The Kenney administration plans to review all city-owned landmarks to be sure they align with city values, said spokesperson Mike Dunn. The Confederate memorial in the National Cemetery, which is maintained by the federal Department of Veterans Affairs, could fall under that evaluation if monuments away from city property are considered, Dunn said.
“It has to go,” said historian Hasan Kwame Jeffries, who studies the Civil Rights Movement at Ohio State University. “The fact that it’s in a cemetery to me doesn’t make that much of a difference.”
Since George Floyd was killed by Minneapolis police on May 25, at least 93 Confederate statues and symbols have been taken down, or in the case of roads, parks or schools, renamed, according to national tracking by the Southern Poverty Law Center in Alabama. Those are among 146 monuments removed since 2015, after a white supremacist murdered nine worshipers at an African American church in Charleston, S.C.
The center counts symbols that both celebrate the Confederacy and are located on public land, but not those in graveyards, battlefields, or on private property. BeenVerified, a New York public-information firm, cites higher numbers based on wider criteria, saying 143 monuments have come down since Floyd’s death. It estimates that 1,652 remain, nearly all in the South.
President Trump opposes the removal of “our beautiful” Confederate statues, tweeting, “Robert E. Lee, Stonewall Jackson — who’s next, Washington, Jefferson? So foolish!” Several Southern states passed protective legislation, while other monuments have been removed by government action or toppled by demonstrators.

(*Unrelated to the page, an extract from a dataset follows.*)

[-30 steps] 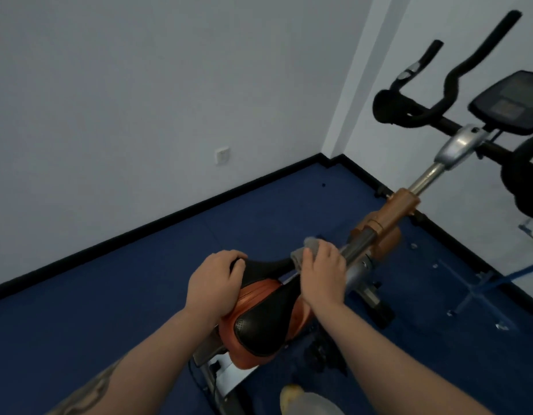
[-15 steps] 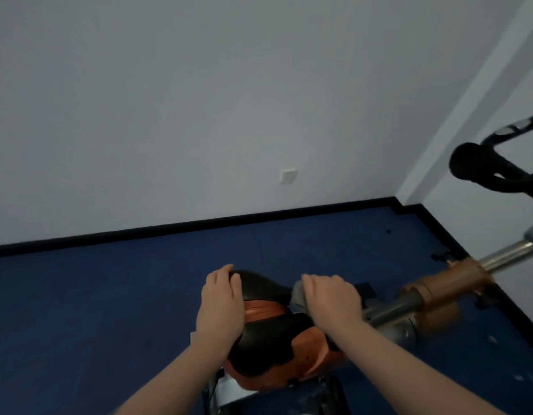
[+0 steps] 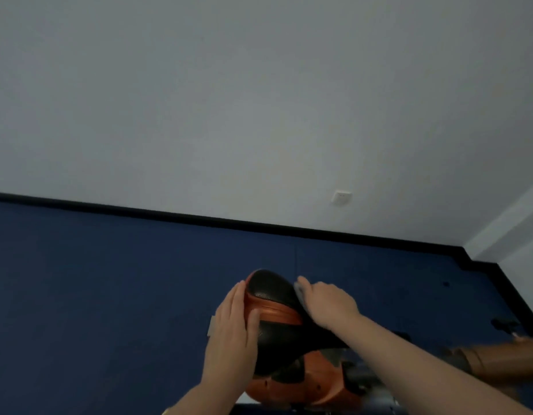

“That’s the great irony of monuments and memorials,” said Caroline Janney, a history professor at the University of Virginia, where she directs the John L. Nau III Center for Civil War History. “The people who put them up intend for them to stand without any need for explanation. … But society changes around them, and those monuments no longer hold the meaning they once did.”
A 2016 Landscape Journal study examined 15 Northern graveyards with Confederate monuments, concluding they were emblematic of “the white South’s need for a narrative to support white supremacy and of the North’s abandonment of racial justice as it sought reconciliation.”
“The patina of age does not obscure their intent,” wrote authors Ned Crankshaw, Joseph E. Brent, and Maria Campbell Brent.
Gary Casteel, commander of the Gettysburg camp of the Sons of Confederate Veterans, and whose ancestors fought on both sides, rejects the idea that the Philadelphia memorial or other Confederate monuments perpetuate white supremacy.
“Hogwash,” he said. “If you can’t accept the past, then you must have a hard time accepting America.”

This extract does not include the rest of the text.